Hey hey! Welcome to #TravelTuesday, right here on Scott Kelby’s Photoshop Insider. I’m Dave Williams, I’m here every Tuesday, and today I’m coming at you with a quick-fire Photoshop tip on how to sharpen without hitting that Sharpen button!
This technique works across the board, from landscapes to portraits, and can be used to make your images more visually impactive. It’s a clever little technique, which improves contrast across the entire range of tones, particularly within the smaller detailed elements (such as hair in a portrait or plants in a landscape), and it enhances the textures and, of course, the sharpness of the picture.

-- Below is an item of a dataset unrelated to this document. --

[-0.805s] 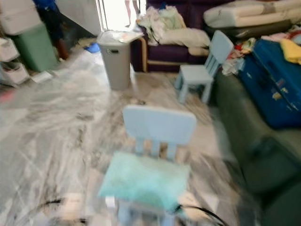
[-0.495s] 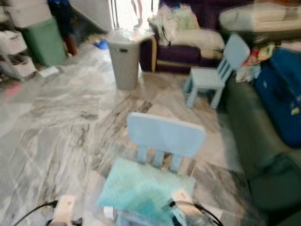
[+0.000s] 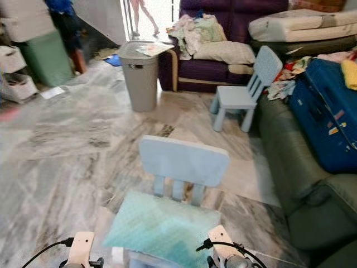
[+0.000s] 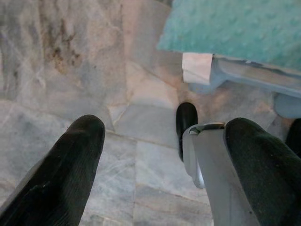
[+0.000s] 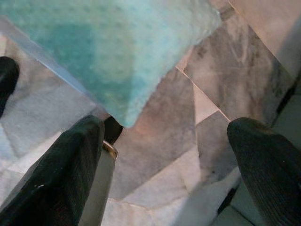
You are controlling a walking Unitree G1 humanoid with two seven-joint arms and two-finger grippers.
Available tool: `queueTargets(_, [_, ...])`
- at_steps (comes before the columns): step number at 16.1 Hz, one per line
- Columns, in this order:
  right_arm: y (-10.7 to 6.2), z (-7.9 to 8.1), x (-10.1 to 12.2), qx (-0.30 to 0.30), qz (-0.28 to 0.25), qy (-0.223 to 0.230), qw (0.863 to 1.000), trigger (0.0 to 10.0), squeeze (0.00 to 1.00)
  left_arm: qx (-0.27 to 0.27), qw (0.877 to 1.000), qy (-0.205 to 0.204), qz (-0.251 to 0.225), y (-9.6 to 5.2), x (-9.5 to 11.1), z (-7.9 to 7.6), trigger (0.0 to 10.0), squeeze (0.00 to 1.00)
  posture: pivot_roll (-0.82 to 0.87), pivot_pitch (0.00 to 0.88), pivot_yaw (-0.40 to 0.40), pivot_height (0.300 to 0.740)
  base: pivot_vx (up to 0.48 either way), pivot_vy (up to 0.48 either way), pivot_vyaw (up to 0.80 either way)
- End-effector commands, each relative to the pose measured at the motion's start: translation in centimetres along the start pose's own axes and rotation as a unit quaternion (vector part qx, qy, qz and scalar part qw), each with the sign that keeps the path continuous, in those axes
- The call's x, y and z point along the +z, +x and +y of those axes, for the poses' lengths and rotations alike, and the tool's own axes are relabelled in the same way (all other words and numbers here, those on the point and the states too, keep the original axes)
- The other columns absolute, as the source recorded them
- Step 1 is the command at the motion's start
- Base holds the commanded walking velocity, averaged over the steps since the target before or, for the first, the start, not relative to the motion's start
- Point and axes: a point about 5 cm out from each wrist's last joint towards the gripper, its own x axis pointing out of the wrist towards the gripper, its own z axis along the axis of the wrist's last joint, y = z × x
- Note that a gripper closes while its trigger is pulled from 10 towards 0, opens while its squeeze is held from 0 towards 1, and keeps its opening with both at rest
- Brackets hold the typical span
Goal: Move the pillow to the sofa
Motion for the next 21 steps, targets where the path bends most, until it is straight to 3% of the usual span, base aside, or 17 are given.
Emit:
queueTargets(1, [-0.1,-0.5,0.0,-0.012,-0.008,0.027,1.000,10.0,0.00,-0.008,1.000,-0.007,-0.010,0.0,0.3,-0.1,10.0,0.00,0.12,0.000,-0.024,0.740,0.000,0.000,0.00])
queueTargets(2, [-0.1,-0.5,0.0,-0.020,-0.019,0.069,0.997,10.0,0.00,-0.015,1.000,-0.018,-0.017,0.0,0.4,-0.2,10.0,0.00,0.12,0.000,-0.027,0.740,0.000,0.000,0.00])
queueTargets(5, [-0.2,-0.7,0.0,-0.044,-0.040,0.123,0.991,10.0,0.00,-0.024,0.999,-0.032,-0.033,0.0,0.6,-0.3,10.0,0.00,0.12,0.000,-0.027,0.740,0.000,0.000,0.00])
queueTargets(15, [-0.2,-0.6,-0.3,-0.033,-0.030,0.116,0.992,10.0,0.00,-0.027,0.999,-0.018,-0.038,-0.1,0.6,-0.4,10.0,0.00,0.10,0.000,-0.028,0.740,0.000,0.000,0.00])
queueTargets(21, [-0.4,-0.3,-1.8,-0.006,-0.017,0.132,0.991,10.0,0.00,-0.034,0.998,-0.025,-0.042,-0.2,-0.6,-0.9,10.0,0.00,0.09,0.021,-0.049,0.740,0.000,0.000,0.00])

The reason this technique should be considered in many cases, rather than the Sharpen filter, is because the Sharpen algorithm samples pixels and looks for what it considers an edge, and then it applies some contrast to those edge pixels. This technique uses a different method of contrast-specific blend modes to quickly and easily enhance detail in your shot by using the actual edges, rather than guessing what’s an edge. Here’s how it’s done:
Open your image and duplicate the layer with CMD + J (Windows: CTRL + J).
Next, apply the High Pass filter (found under the Filter menu, under Other) by selecting a Radius value that gives you a clear contour on edge elements in your shot—usually between 1 and 6 px.
Now, we need to set the blend mode to Overlay using the pop-up menu near the top left of the Layers panel.
That’s it! I told you it was easy! The differences between using the Sharpen filter and using this technique give you, in most cases, a fantastic result, bringing your image to life!
I love the high pass filter. It is all I use for sharpening.
i’ve used High Pass in a recipe for portrait retouching but not in landscape photos. Going to try it out now. Thank you!